ORDERED that the order, insofar as appealed from, is modified by providing that so much of the motion as was by Raymond M. Weinstein as the Administrator of the Estate of John J. Holub to dismiss the petition as against him is granted; as so modified, the order, insofar as appealed from, is affirmed, without costs.

After obtaining a certificate of eviction from the New York City Department of Housing Preservation and Development (see Matter of Weinstein v City of NY Dept. of Hous. Preserv. & Dev., 39 AD3d 764 [2007]), landlord commenced this holdover proceeding to recover possession of a Mitchell-Lama apartment. John Barry, Raymond M. Weinstein as the Administrator of the Estate of John J. Holub, Raymond M. Weinstein and Marshall S. Weinstein (appellants) moved to dismiss the petition in its entirety on the grounds that the Estate of John J. Holub, one of the tenants, had not been served with the predicate notice and that the respondent identified as John or Jane Doe had not been properly served with process. In the event that their motion was not granted on the papers submitted, appellants requested a traverse hearing. The Civil Court denied appellants' motion.

A valid predicate notice is a condition precedent to a summary holdover proceeding (see Chinatown Apts. v Chu Cho Lam, 51 NY2d 786 [1980]), and it is undisputed that Raymond M. Weinstein as the Administrator of the Estate of John J. Holub was not served with the predicate notice. While Raymond M. Weinstein was served in his individual capacity, this was insufficient to constitute service upon the Estate of John J. Holub. Accordingly, the motion is granted to the extent of dismissing the petition as against the Estate of John J. Holub.

However, under the circumstances presented, it was not necessary to join the Estate of John J. Holub in order to maintain this proceeding to recover possession of the subject Mitchell-Lama apartment (see Ryerson Towers v Estate of Brown, 160 Misc 2d 107 [App Term, 2d & 11th Jud Dists 1994]). Accordingly, the dismissal of the petition against the Estate of John J. Holub does not necessitate the dismissal of the petition against the other appellants.

Appellants' argument that the petition must be dismissed because the party named in the proceeding pursuant to CPLR 1024 was not properly served lacks merit, as the remaining appellants lack standing to assert this defense. In any event, appellants have not provided the court with the identity of a necessary party who has not been served.

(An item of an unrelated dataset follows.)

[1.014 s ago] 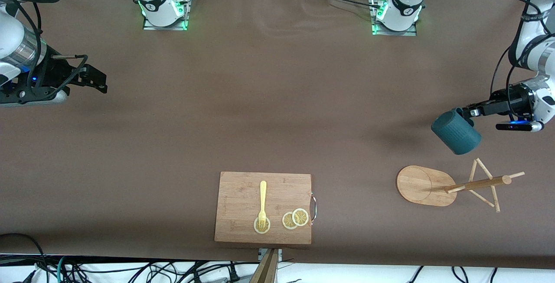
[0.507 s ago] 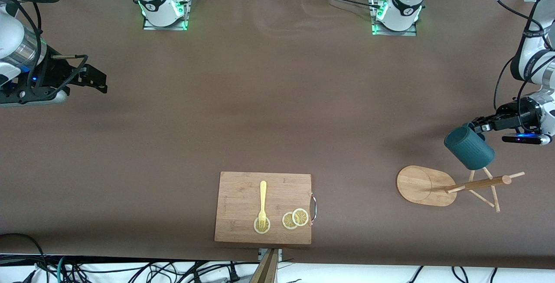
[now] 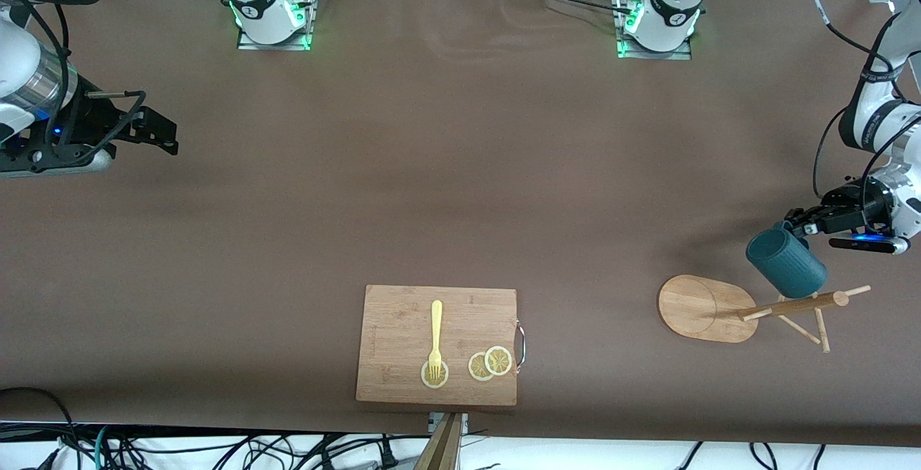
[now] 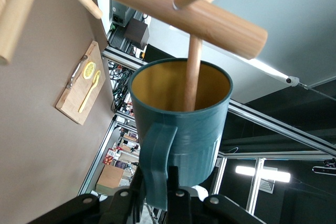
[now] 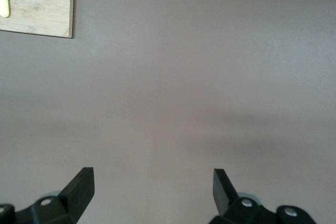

To the extent the remaining appellants raise other service issues for the first time on appeal, those issues are not properly before this court (see North Fork Bank v ABC Merchant Servs., Inc., 49 AD3d 701 [2008]).

Accordingly, the order, insofar as appealed from, is modified by providing that so much of the motion as was by Raymond M. Weinstein as the Administrator of the Estate of John J. Holub to dismiss the petition as against him is granted.

Weston, J.P., Golia and Rios, JJ., concur.